Materials and Methods This study enrolled patients treated for distal radius fractures between January 2017 and December 2019. Seventy-eight patients were included in the analysis and divided into two groups. The patients who showed minimal reduction loss within an acceptable radiologic angle after initial manual reduction were classified as Group A. The patients who showed reduction loss out of an acceptable radiologic angle and finally malunited or converted to surgical treatments were classified as Group B. The patient’s age and bone marrow density were used as demographic data. The initial X-ray images were evaluated to determine the fracture type. Various radiological parameters were measured.

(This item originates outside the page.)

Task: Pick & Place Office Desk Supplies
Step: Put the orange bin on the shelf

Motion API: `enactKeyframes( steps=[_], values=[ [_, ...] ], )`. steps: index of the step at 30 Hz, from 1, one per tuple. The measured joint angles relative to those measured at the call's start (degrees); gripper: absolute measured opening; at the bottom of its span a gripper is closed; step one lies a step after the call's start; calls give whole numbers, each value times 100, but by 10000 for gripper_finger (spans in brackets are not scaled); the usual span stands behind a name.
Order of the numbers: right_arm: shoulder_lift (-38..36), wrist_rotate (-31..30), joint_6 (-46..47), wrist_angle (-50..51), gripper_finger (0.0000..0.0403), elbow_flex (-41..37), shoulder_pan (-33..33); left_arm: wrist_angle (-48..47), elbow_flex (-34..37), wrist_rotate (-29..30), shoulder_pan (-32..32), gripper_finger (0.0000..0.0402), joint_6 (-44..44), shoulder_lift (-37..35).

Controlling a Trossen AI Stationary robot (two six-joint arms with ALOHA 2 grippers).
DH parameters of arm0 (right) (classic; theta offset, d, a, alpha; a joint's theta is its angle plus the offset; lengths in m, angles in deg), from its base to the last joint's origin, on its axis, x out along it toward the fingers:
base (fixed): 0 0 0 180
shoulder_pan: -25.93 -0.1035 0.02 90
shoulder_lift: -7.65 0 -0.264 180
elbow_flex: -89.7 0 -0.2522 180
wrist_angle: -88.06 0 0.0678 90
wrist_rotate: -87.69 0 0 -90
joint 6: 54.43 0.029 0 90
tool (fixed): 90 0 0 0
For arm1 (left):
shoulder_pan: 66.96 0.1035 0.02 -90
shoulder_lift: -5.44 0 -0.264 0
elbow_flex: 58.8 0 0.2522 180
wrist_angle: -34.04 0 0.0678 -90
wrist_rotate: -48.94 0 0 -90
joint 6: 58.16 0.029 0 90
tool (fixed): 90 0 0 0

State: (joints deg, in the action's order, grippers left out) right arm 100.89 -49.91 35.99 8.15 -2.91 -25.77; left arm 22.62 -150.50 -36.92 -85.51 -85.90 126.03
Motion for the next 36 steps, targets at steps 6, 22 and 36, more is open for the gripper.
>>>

Results The 78-patient study cohort consisted of nine men and 69 women with a mean age of 67 years. Forty-eight cases were sorted into Group A, and 30 cases into Group B. On logistic regression analysis, the age of 80 or older was a risk factor for later fracture displacement among the demographic factors (p=0.037, odds ratio=4.937). Among the radiographic factors, the presence of distal ulnar fracture and dorsal cortical comminution were disclosed as risk factors of later displacement (p=0.049, 0.003, odds ratio=3.429, 7.196).
Conclusion When conservative management for distal radius fracture is decided in patients more than 80 years of age or accompanied by a distal ulnar fracture or with dorsal cortical comminution, the possibility of later displacement of the distal radius should be considered.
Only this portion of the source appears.